Eine Detailaufnahme der im IN-Teil des Exponats beeinflussbaren Strömungen. Foto: Arne Sanwald. 

Mit Design zum Verstehen und Diskutieren einladen

Der kom­mu­ni­ka­ti­ve und auf Inter­ak­ti­on aus­ge­rich­te­te Ansatz hin­ter "IN-ML-OUT" bringt Design und Wis­sen­schaft zusam­men – und ver­steht sich als Tür­öff­ner für wei­te­ren Dia­log: "Ein Schwer­punkt unse­rer Arbeit als Desi­gner lag dar­auf, ein Gefühl für ver­schie­de­ne Her­aus­for­de­run­gen und Grund­aspek­te des The­mas zu ver­mit­teln, ohne sie beleh­rend zu erklä­ren. Unser Design soll Fra­gen auf­wer­fen und Inter­es­se dar­an wecken, wei­ter in die dahin­ter­ste­hen­den For­schungs­be­zü­ge ein­zu­tau­chen und sich dar­über aus­zu­tau­schen", beschreibt Samu­el Sto­ber den krea­ti­ven Ansatz. 
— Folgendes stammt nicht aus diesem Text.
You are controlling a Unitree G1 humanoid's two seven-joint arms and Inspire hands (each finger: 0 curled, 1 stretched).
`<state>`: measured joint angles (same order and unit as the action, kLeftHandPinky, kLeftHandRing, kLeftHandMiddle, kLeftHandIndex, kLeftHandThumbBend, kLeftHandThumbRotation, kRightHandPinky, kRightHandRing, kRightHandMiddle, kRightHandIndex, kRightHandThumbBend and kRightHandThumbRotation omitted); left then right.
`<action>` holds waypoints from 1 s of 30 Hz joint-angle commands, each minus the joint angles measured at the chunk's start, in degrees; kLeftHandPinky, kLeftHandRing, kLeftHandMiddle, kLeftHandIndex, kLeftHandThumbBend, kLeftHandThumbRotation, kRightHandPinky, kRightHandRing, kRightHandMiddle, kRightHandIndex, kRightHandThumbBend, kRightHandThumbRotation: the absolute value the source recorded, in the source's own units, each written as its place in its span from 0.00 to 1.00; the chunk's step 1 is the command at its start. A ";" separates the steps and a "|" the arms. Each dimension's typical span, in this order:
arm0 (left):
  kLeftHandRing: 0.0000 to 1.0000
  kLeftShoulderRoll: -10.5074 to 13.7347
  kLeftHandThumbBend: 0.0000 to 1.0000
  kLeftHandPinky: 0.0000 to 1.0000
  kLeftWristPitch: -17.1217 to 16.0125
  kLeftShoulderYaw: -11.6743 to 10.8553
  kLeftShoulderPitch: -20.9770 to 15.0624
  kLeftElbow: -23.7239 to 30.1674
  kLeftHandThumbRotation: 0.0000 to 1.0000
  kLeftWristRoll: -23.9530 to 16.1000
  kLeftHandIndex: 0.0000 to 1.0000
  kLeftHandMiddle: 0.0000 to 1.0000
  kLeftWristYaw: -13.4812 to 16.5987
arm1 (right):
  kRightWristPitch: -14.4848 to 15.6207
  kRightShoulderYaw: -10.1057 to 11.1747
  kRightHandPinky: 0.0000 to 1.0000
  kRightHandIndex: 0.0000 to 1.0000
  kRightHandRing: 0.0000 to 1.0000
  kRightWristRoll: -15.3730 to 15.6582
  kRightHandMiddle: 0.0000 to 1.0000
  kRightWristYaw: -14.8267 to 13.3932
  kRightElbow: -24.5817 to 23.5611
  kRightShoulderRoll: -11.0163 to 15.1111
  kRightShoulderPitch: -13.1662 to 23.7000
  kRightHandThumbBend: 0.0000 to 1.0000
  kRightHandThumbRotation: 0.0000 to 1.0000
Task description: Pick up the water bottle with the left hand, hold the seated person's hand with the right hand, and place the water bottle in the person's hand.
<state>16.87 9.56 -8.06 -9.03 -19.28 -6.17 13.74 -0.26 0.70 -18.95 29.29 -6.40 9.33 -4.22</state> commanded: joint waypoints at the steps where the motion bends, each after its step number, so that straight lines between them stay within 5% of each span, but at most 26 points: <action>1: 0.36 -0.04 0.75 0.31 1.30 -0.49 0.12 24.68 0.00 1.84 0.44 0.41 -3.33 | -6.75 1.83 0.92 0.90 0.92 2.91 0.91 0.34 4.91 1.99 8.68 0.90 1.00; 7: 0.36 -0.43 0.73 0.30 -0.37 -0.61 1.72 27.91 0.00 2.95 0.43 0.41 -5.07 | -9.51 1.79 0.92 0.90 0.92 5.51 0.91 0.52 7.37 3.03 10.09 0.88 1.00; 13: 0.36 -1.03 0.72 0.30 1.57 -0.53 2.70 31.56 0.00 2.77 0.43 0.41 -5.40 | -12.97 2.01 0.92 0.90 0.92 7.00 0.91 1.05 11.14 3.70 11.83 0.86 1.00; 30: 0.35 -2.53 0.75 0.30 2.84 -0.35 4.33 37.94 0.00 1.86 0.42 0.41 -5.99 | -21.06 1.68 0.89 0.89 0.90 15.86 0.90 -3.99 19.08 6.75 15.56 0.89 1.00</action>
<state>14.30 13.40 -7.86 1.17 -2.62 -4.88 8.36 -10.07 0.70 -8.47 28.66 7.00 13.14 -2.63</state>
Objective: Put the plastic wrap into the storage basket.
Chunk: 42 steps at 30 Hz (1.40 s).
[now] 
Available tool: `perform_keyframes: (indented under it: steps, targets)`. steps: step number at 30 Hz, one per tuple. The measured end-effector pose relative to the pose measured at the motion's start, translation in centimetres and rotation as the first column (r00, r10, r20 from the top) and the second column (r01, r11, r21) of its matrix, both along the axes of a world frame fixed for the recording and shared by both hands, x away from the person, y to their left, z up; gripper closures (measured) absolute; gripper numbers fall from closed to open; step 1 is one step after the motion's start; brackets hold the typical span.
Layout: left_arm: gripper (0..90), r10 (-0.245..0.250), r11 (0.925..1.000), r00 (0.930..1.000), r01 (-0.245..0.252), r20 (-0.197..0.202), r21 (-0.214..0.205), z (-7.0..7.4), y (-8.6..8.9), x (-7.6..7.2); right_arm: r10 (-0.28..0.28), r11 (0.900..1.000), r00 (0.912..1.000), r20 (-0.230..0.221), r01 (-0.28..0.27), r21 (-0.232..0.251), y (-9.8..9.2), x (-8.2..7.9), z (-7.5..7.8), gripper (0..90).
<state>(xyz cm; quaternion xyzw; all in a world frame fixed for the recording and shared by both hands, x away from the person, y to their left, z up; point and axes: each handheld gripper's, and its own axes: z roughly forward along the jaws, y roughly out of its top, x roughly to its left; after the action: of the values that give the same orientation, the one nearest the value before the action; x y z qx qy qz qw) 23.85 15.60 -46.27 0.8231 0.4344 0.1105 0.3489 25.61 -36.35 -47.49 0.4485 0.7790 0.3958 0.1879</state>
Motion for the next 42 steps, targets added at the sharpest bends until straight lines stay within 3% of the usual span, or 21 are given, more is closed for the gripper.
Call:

Vor die­sen Hin­ter­grün­den ist „IN-ML-OUT“ nicht nur als Ver­ständ­nis­tool in der Tra­di­ti­on rhe­to­ri­scher For­de­run­gen nach Anschau­lich­keit kon­zi­piert, son­dern vor allem auch als Reflek­ti­ons­tool im Sin­ne einer Anre­gung visu­el­ler Denk­pro­zes­se und als Ein­la­dung zum Dia­log: Dabei geht es nicht nur um das Anre­gen sozia­ler Inter­ak­ti­on und Dis­kus­si­on zu den The­men Kli­ma­wan­del, und Erneu­er­ba­re Ener­gien und Künst­li­che Intel­li­genz im Gro­ßen, son­dern auch um die kon­kre­te Erfahr­bar­ma­chung des Ein­flus­ses jeder und jedes ein­zel­nen im Klei­nen. So kön­nen die Besucher*innen bei­spiel­wei­se im ers­ten Teil des Aus­stel­lungs­stücks über Dreh­reg­ler ein Strö­mungs­expe­ri­ment beein­flus­sen. Durch indi­vi­du­el­le Inter­ak­ti­on wird hier die Kom­ple­xi­tät chao­ti­scher Sys­te­me greif­bar, in denen schon kleins­te Beein­flus­sun­gen Ein­grif­fe star­ke Ver­än­de­run­gen mit sich brin­gen können. 

Die­ser inter­ak­ti­ve Ansatz spie­gelt zugleich ein zen­tra­les Anlie­gen des RHET AI Cen­ters, das sich zur Auf­ga­be gesetzt hat, loka­le und gesell­schaft­li­che Debat­ten zu Künst­li­cher Intel­li­genz zu unter­stüt­zen: "IN-ML-OUT ist ein tol­les Bei­spiel dafür, wie For­schung und Design berei­chernd zusam­men­wir­ken kön­nen, um Wis­sen­schaft aus einer ganz neu­en Per­spek­ti­ve erfahr­bar zu machen – und den Dia­log zwi­schen Wis­sen­schaft und Gesell­schaft zu för­dern", sagt Pel­zer vom RHET AI Center. 

Ab dem 16. Novem­ber wird das Expo­nat auch im Tübin­ger Stadt­mu­se­um zu sehen sein.